Work required: Find the lines of the records in which the word "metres" appears and report how many there are, as a number alone.

*** Data in this exercise ***

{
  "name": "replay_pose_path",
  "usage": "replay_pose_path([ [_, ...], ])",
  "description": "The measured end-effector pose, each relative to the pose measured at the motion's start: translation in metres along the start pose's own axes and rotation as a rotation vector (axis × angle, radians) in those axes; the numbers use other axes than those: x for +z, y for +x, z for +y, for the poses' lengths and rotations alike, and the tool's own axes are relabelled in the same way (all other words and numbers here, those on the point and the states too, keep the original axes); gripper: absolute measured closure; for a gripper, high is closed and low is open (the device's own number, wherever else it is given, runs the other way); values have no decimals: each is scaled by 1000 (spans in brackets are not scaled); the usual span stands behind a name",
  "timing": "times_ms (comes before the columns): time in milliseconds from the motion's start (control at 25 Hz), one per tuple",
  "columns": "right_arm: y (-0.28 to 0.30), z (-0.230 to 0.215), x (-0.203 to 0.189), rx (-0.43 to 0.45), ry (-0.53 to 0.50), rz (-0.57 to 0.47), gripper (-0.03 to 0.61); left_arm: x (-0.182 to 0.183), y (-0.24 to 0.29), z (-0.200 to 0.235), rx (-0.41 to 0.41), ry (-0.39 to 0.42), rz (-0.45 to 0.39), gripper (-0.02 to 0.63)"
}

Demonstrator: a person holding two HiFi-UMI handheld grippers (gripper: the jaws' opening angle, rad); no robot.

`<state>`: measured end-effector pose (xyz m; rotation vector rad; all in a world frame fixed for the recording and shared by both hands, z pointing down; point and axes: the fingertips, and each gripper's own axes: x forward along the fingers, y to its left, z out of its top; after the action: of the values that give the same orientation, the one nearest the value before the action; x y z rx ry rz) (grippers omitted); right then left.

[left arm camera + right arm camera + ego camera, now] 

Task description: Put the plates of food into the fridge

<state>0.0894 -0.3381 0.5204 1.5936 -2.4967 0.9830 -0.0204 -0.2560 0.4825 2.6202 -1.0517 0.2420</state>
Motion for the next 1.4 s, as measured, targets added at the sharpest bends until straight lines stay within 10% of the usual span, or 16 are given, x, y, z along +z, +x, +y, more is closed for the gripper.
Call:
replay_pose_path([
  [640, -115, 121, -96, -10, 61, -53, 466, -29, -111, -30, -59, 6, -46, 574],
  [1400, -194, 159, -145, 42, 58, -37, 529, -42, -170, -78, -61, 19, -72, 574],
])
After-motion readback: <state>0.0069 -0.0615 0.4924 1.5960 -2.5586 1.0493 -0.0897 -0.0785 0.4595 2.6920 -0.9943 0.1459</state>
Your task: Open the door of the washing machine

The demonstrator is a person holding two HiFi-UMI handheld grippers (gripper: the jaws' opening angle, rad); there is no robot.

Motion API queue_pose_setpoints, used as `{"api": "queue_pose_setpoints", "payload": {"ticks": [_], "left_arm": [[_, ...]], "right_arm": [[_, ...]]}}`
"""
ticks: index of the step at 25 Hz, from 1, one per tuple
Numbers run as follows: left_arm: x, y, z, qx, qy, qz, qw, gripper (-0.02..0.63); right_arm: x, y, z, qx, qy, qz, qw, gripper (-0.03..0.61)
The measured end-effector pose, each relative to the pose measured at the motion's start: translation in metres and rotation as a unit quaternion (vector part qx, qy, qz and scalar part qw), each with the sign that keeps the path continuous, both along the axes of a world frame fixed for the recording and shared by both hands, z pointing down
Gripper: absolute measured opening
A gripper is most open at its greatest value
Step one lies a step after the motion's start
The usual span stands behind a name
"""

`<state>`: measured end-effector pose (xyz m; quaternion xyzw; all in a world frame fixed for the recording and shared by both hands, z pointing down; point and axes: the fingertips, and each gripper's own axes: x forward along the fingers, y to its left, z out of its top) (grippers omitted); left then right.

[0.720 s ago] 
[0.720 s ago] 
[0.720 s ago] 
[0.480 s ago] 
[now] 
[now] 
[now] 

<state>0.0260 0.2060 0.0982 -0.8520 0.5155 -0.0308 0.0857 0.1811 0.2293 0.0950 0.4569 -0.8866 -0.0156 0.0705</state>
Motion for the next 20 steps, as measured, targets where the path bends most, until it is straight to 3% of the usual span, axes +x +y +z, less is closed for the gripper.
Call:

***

Response box: 2